Published: Monday December 18, 2017
A blog by Rob Frost, Propositions and Solutions Manager, GBG Datacare
Every year, customer data degrades by 10-20%. Why? Well around 1% of the population dies, 10% moves house, postcodes are changed, and people change their email addresses and phone numbers.
So, it’s fair to say data needs to be maintained to stay in good health. But it’s also important to recognise that not all data degrades at the same rate. Whether it’s on customer segments, products or customer type, the time it takes to deteriorate will vary. And it’s not all equal. Data provided by existing customers may be more of a priority to a business than that held against prospective customers, for example.
Frequently auditing your data is a crucial way to monitor degradation, enabling you to fix any errors that it reveals. In my opinion, many businesses perform data audits too infrequently and across too broad a base and this comes with consequences.
The cost of a delayed data cleanse can be higher than expected because the longer time between audits, the more data will degrade and need to be fixed. If you’re not staying on top of it you could have a big cost to update. It’s better to be proactive than reactive.

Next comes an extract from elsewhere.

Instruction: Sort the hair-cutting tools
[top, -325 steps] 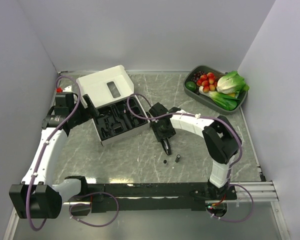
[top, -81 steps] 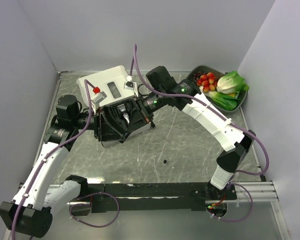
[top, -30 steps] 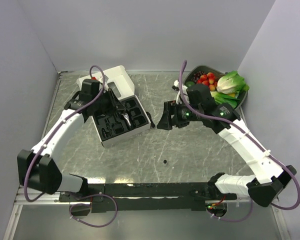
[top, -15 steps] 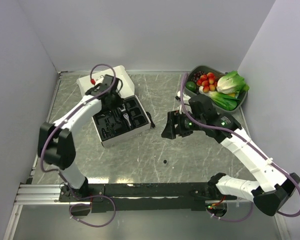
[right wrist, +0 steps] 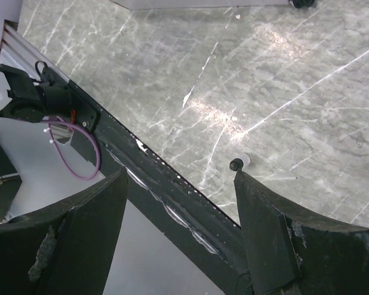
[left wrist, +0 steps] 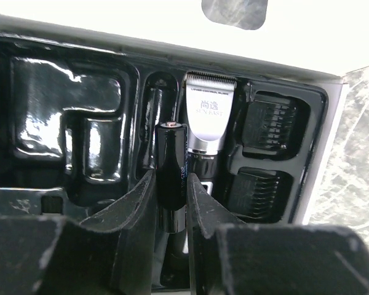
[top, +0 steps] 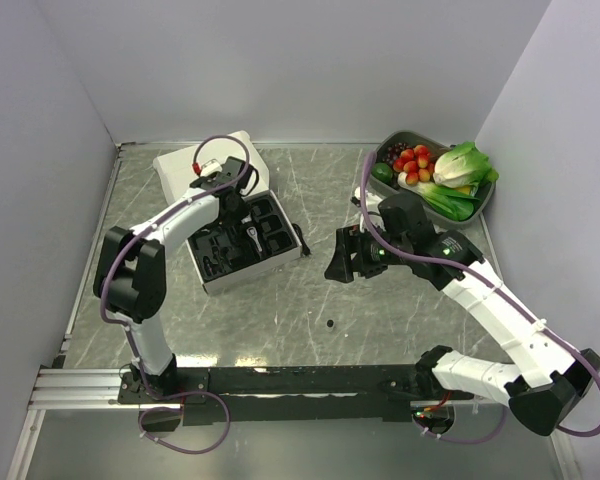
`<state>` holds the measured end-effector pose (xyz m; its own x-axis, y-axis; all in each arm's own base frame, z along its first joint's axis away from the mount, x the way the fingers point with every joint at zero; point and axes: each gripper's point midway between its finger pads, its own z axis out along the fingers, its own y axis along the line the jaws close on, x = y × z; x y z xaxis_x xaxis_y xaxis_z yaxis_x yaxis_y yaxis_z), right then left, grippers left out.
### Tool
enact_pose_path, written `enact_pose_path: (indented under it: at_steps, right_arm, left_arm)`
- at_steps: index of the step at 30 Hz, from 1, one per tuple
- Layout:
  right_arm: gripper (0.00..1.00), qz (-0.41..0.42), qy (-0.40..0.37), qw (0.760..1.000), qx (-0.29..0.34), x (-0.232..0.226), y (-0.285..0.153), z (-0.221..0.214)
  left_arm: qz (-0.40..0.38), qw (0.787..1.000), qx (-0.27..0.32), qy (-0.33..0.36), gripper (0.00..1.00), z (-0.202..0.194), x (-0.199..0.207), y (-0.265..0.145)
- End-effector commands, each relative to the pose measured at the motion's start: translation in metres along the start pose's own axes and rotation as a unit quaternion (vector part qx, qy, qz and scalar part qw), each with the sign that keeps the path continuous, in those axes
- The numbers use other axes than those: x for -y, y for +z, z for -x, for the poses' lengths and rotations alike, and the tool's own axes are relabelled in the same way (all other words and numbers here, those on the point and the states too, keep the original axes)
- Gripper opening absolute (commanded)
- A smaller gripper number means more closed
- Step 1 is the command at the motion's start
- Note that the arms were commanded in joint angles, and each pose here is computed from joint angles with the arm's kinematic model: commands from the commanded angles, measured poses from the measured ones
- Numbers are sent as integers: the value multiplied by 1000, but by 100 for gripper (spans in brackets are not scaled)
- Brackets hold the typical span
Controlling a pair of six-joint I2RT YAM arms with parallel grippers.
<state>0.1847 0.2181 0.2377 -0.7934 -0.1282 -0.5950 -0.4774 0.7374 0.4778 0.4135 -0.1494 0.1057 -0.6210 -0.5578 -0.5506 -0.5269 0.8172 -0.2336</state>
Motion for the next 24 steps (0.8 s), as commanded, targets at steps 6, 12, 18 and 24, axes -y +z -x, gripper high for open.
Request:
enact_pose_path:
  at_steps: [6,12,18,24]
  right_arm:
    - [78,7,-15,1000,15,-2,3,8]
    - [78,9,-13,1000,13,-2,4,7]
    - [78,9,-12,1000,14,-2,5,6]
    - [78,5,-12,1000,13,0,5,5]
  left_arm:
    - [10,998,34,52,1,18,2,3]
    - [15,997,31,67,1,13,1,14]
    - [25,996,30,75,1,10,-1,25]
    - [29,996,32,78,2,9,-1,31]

With GDPR coming into full effect in 2018, it’s never been more important to keep data clean. Article 5 of the regulation states “every reasonable step…” must be taken to fix data that is inaccurate. But how do you know what to fix if you haven’t properly audited?

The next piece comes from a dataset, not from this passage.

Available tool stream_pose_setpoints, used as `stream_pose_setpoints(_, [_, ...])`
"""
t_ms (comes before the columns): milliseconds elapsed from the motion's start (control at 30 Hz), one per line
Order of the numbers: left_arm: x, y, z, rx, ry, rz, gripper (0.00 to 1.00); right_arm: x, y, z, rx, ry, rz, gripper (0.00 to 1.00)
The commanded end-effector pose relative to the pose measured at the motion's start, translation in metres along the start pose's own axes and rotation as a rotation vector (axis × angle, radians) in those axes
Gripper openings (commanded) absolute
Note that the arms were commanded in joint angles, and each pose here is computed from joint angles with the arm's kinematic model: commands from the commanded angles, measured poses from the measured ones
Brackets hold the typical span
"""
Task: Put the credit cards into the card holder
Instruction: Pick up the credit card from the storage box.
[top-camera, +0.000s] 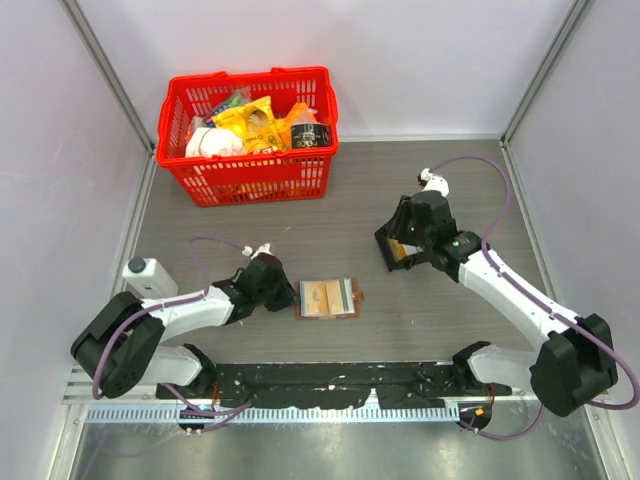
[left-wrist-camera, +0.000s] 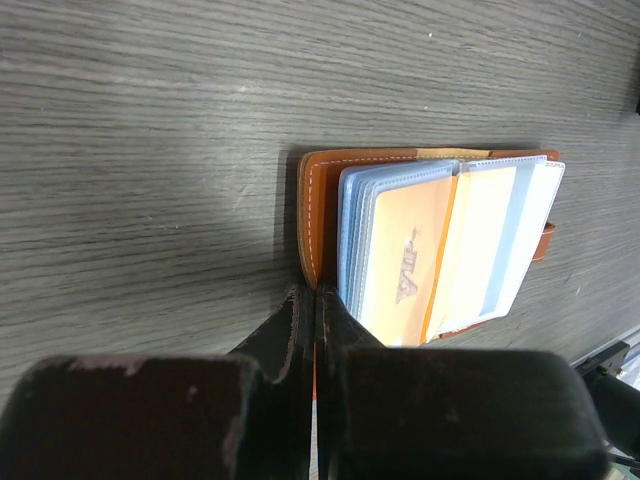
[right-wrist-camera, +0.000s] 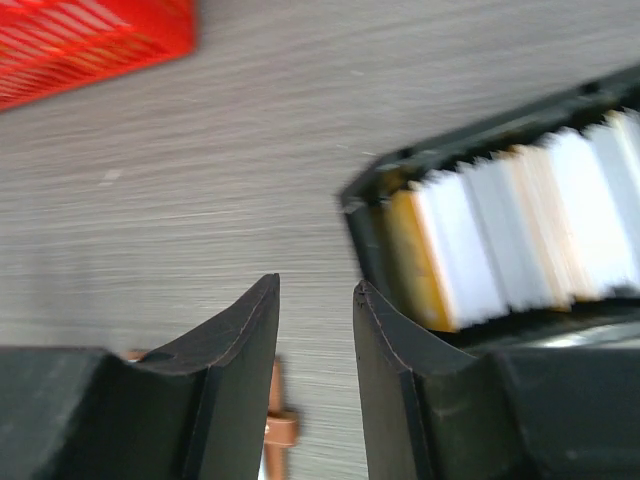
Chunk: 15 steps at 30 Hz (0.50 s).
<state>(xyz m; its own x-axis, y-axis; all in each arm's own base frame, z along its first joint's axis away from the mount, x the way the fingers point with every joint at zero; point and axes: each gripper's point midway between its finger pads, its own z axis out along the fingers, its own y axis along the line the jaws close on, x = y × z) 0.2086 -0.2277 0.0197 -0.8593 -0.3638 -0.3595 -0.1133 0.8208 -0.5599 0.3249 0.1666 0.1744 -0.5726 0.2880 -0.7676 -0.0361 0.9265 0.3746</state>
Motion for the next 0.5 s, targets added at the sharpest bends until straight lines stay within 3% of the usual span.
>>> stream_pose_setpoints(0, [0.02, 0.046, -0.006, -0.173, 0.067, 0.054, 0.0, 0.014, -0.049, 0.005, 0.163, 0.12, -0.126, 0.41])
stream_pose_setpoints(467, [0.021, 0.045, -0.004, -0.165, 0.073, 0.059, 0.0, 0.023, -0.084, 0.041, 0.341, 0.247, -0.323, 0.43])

Here are my top tips on how to be smart with your customer data audits:
- Focus your audits
Running audits across different products or different customer types (active, lapsed, prospects etc.) allows you to compare the results, and gives you the specificity to justify investment from the individual teams responsible.
If you claim to your product manager that the address quality of the customer base is 95%, this is somewhat inconsequential. However, if you are armed with evidence that says overall address cleanliness is at 95%, but the product’s customer address score is 80%; this puts you in a position to investigate further.
Regular auditing gives businesses a way of benchmarking internally across different business areas and products. If all data across the company is checked and you begin to see big differences in the data quality results, you can dig a little deeper. For example, if you sell two products and one set of results shows that telephone number data is 10% wrong, there may be other issues at play.
Examining other variables, such as opt-ins, contact data validation and field populations and distributions will provide a holistic view of this subset of data. For instance, the product manager who has emails against 50% of their product customers may not realise that only 60% are verified and valid. (Therefore, only 30 in every 100 customers are ‘emailable’ and not the 50 in 100 as initially thought!).
If other products have higher opt-in rates and a higher percentage of valid email addresses, it presents an opportunity to question if something is amiss. Maybe there is an issue surrounding data capture, the on-boarding process, systems passing the right data and datasets across to the customer database, and so on. It becomes something that can be actioned and investigated, and if required, corrected.
- Regularity is key
Regular audits can be used similarly to exception reports - fixing and improving data quality when it drops below a certain level, such as when the number of invalid telephone numbers reaches 10% or addresses drop below 90% PAF match. This approach was particularly successful when I previously worked with a leading UK charity. The investment was frequent and regulated, and a high level of data quality was maintained across all the differing supporter types. This allowed me to focus attention on the areas that needed attention, or focus on pending marketing campaigns.
Being smarter in the way you run data audits puts you in control of your data, your spending, and allows you to focus improvements on the data that is most important (or most likely to be used) and may identify issues that have been hidden. It will also provide control and measurement, and allow you to more easily justify the investment in data quality.